### PROBLEM STATEMENT
Give all of the data again exactly as written, omitting every image.

### SUPPLIED INFORMATION
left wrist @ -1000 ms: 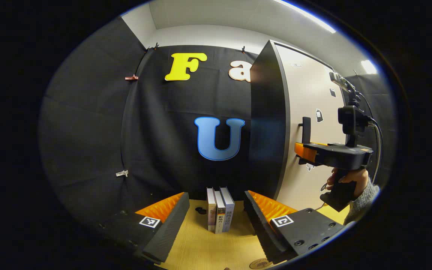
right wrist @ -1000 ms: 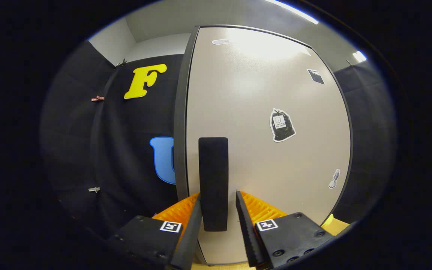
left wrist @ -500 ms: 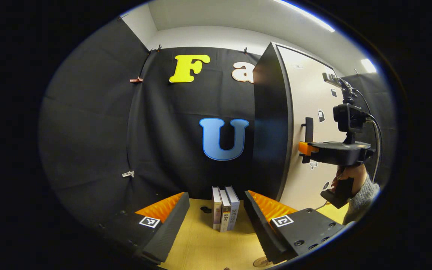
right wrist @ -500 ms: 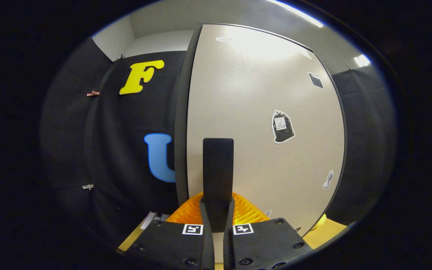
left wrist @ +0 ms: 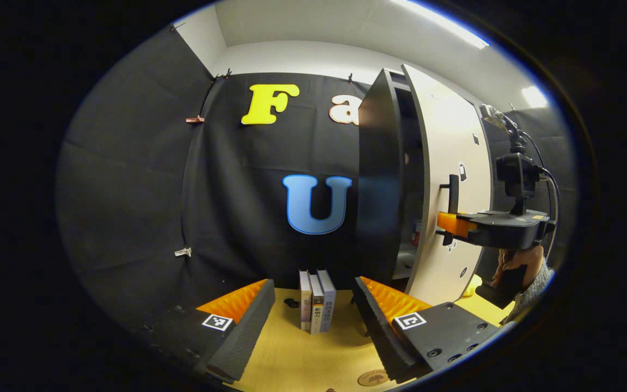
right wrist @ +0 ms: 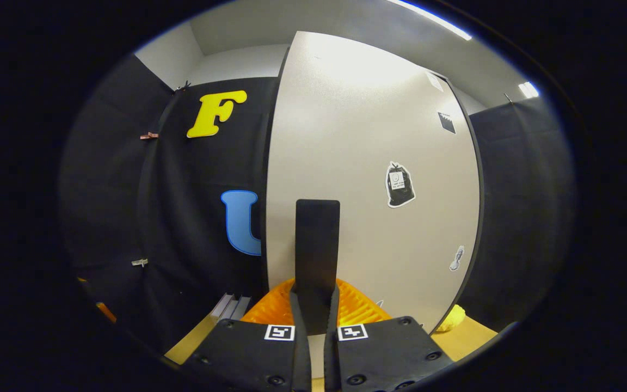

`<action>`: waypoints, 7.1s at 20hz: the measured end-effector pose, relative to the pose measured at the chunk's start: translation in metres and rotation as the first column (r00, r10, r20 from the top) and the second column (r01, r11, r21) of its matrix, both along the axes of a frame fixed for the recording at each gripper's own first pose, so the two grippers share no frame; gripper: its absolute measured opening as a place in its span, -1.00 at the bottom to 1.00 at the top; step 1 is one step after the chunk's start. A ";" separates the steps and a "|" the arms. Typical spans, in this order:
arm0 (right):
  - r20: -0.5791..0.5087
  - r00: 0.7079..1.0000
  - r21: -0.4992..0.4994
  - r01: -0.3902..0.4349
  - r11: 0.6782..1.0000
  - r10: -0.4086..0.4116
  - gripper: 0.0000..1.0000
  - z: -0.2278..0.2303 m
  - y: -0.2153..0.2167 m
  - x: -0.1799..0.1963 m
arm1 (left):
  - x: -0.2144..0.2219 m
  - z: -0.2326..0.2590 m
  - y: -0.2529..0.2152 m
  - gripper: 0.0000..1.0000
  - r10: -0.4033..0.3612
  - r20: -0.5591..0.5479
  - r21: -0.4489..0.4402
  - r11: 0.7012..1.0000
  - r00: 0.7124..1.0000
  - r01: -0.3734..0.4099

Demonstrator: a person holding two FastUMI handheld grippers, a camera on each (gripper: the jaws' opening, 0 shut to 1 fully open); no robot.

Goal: Open the cabinet door with the right hand, grasp the bottle in the cabinet with the left hand and place it on the coaster, then close the cabinet door with the right hand.

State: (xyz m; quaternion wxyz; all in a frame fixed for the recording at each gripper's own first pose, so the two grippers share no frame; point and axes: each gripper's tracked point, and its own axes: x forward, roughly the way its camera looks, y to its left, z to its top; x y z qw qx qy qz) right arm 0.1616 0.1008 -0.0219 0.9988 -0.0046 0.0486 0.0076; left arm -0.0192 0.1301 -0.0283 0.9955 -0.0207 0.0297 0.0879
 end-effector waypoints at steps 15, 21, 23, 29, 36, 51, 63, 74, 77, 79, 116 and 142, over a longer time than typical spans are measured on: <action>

### ANSWER SECTION
left wrist @ -1000 ms: 
right wrist @ -1000 ms: 
left wrist @ -500 ms: 
right wrist @ -500 ms: 
left wrist @ +0 ms: 
right wrist @ +0 ms: 

`<action>`: waypoints, 7.1s at 20hz: the measured end-effector pose, relative to the pose measured at the chunk's start: translation in metres and rotation as the first column (r00, r10, r20 from the top) and the second column (r01, r11, r21) of its matrix, both along the axes of a frame fixed for the recording at each gripper's own first pose, so the two grippers share no frame; gripper: its absolute measured opening as a place in its span, -1.00 at the bottom to 1.00 at the top; step 1 is one step after the chunk's start. A ";" separates the steps and a "|" the arms. Typical spans, in this order:
arm0 (right):
  - r20: -0.5791..0.5087
  - r00: 0.7079..1.0000
  - r21: -0.4992..0.4994
  - r01: -0.3902..0.4349
  - r11: 0.6782..1.0000
  - r10: -0.4086..0.4116
  - gripper: 0.0000..1.0000
  - z: -0.2278..0.2303 m
  - y: -0.2153..0.2167 m
  - x: -0.1799..0.1963 m
arm1 (left):
  - x: -0.2144..0.2219 m
  - z: -0.2326..0.2590 m
  - y: -0.2529..0.2152 m
  - gripper: 0.0000..1.0000
  - r10: -0.4033..0.3612
  - r20: -0.5591..0.5479
  - r21: -0.4489..0.4402
  - r11: 0.7012..1.0000
  - r00: 0.7124..1.0000
  - r01: -0.3734..0.4099

Demonstrator: a person holding two FastUMI handheld grippers, a camera on each (gripper: the jaws' opening, 0 shut to 1 fully open); no robot.

Goal: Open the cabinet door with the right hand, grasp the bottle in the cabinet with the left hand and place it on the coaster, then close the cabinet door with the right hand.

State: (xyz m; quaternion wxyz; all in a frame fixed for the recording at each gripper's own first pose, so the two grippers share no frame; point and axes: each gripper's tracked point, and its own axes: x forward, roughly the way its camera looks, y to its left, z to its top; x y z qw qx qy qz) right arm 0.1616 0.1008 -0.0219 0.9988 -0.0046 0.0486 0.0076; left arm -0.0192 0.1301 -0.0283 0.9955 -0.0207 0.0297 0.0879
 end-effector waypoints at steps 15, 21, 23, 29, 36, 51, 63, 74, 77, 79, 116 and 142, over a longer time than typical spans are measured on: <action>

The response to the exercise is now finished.